I currently have several commitments with friends, I cannot really afford any of them as the money is needed elsewhere. I cannot pull out and let the others down. I will somehow have to find the cash.

OP posts:
upthekasier · 23/10/2023 15:25

@MangoGuavaDelta just to add, my friend is not a people pleaser what so ever. but she is happy to go out of her way to help a good friend if needed. The trouble is, I constantly seem to be going out of my way help others. I NEVER ask anyone for help for anything, I just wouldn't want to rely on anyone to that extent, yet my friend is always asking me for things, although the asks have reduced over time. She has unknowingly pus me in some really awkward & difficult positions with some of the 'yes' I have said to her.

OP posts:
Inthemane · 23/10/2023 16:13

I'm sorry OP.

People pleasing is a 'fawn' response usually learned in childhood. At some point you were conditioned to be hyper alert to people's emotional states and taught that their wellbeing was your responsibility. And that your own emotional wellbeing didn't matter. But it does. It should be first on your list.

I find this account very useful if you're interested in looking at ways to overcome people pleasing:
https://www.instagram.com/haileypaigemagee/

There's a lot of 'cannot' in your replies. As in I 'cannot' say no, let people down or not satisfy their expectations of me. Are you frightened of being rejected if you are honest? But why should you have to pretend to be someone you aren't and deny your real feelings in order to make other people happy? Doesn't your happiness count?
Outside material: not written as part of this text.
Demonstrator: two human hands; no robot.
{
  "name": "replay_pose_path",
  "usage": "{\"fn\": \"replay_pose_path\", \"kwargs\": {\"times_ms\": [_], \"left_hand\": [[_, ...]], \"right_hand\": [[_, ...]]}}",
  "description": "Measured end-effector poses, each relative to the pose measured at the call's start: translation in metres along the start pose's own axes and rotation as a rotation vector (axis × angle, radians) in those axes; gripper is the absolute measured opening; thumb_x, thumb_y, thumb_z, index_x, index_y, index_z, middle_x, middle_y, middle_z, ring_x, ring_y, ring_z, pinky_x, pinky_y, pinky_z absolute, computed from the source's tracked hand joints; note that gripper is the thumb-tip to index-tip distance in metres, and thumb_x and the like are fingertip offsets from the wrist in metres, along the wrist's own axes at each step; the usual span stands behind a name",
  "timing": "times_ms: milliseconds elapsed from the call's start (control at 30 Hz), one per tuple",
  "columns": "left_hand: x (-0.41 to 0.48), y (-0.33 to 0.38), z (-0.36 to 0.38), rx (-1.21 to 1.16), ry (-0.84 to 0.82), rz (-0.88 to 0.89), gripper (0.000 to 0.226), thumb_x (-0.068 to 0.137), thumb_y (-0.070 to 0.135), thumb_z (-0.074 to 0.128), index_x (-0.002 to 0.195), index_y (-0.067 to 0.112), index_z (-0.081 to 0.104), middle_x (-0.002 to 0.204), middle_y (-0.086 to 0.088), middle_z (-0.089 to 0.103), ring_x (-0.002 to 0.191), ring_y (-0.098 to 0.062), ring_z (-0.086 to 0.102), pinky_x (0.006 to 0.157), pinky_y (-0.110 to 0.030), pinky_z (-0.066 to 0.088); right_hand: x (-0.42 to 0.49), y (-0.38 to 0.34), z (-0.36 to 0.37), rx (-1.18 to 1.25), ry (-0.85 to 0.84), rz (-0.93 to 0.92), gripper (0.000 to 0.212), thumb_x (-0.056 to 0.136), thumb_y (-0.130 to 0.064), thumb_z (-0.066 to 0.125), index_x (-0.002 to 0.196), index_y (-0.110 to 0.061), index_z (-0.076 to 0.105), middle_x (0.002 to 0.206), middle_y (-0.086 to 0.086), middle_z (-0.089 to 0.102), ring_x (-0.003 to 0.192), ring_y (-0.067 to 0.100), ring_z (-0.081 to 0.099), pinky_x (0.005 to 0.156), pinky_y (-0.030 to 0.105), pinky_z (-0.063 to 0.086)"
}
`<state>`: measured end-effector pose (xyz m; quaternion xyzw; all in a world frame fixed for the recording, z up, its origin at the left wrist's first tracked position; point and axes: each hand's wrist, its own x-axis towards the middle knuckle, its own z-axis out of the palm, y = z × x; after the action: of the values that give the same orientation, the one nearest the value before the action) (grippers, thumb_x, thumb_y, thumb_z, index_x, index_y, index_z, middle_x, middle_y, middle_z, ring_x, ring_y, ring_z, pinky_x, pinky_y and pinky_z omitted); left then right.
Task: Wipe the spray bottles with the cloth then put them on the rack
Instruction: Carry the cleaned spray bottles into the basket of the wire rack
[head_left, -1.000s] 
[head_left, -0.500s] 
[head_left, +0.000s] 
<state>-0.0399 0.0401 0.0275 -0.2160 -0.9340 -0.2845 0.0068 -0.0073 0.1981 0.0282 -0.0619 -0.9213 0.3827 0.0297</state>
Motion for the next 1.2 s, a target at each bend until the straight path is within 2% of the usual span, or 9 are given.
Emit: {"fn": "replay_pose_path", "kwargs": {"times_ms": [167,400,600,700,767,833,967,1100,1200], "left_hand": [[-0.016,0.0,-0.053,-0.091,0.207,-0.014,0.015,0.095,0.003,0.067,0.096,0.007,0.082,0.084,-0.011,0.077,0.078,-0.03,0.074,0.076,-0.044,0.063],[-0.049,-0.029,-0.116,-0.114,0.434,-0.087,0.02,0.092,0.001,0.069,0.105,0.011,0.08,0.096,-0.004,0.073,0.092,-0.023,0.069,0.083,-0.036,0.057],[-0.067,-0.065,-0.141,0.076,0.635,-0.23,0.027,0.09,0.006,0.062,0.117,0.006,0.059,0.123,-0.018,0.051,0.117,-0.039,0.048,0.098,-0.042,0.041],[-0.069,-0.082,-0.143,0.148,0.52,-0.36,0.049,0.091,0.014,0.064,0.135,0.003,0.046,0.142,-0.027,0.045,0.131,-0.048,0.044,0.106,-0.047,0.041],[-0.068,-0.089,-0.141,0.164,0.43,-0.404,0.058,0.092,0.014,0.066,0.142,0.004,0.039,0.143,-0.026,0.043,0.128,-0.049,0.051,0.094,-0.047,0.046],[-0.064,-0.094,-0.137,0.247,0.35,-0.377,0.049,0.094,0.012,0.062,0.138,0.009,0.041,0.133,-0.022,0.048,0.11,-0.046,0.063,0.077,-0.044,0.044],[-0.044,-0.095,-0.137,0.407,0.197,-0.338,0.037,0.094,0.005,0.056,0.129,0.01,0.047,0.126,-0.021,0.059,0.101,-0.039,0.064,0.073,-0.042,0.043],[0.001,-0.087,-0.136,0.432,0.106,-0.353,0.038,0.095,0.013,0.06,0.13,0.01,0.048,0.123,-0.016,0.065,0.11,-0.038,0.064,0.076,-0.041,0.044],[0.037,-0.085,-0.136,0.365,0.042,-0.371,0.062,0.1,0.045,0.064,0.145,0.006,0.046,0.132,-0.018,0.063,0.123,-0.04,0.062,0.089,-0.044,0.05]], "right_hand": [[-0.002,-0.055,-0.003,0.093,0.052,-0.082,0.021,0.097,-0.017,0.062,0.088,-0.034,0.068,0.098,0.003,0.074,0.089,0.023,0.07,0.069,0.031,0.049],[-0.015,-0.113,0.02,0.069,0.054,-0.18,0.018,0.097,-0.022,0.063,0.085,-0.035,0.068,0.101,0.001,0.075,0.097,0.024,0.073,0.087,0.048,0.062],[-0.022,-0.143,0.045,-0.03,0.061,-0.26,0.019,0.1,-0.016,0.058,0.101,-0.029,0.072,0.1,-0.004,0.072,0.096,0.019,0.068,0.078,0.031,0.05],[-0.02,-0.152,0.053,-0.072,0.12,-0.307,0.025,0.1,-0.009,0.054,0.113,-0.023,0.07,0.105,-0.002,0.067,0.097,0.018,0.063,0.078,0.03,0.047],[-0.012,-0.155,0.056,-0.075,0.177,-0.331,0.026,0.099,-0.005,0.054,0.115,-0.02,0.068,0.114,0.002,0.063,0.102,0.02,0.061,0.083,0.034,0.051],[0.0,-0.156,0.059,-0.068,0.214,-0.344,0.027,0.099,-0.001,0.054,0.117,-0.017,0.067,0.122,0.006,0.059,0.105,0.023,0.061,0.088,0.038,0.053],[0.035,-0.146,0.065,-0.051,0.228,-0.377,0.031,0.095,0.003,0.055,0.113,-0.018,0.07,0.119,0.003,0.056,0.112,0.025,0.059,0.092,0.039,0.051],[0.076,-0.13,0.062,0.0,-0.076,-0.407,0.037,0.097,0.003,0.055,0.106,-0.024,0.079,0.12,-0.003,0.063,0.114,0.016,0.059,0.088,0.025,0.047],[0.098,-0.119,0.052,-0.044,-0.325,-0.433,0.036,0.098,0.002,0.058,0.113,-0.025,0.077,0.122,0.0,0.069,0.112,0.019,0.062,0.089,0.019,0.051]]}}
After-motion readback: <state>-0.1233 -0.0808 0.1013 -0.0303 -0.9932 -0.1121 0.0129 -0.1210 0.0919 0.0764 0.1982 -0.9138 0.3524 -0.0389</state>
If you don't feel you can say "no, I don't want to do that", what could you say? "That doesn't work for me..."
"I have another commitment which means I'm unable to do that."
"That sounds tough, I hope you find a solution."
Or be honest. "I'm having a very tough time/swamped with work right now, I can't talk. I'll message you when I have the time."

Instagram

https://www.instagram.com/haileypaigemagee

MangoGuavaDelta · 23/10/2023 18:37

@upthekasier I understand that feeling that people EXPECT it, rather than you are the one volunteering. When you are pigeon-holed as a people pleaser people do expect you to remain that way. People with normal boundaries think that the expectation comes from within. Whilst it does to a certain extent, people do treat you worse if you say no if you are a people pleaser because of the expectation that you will say yes.
I am glad you have decided to say no to having your friends dog. It’s a good starting point for you. You need to be less available for people. You need to start thinking of yourself, because believe me, most people mainly think only of themselves. When you are a people pleaser (as pp said often conditioned in childhood) you are taught it’s selfish to say no or have your needs met. But if you look around you, you will realise it’s not true, and everybody else can say no and also have their needs met without it being considered selfish. It’s part of being human.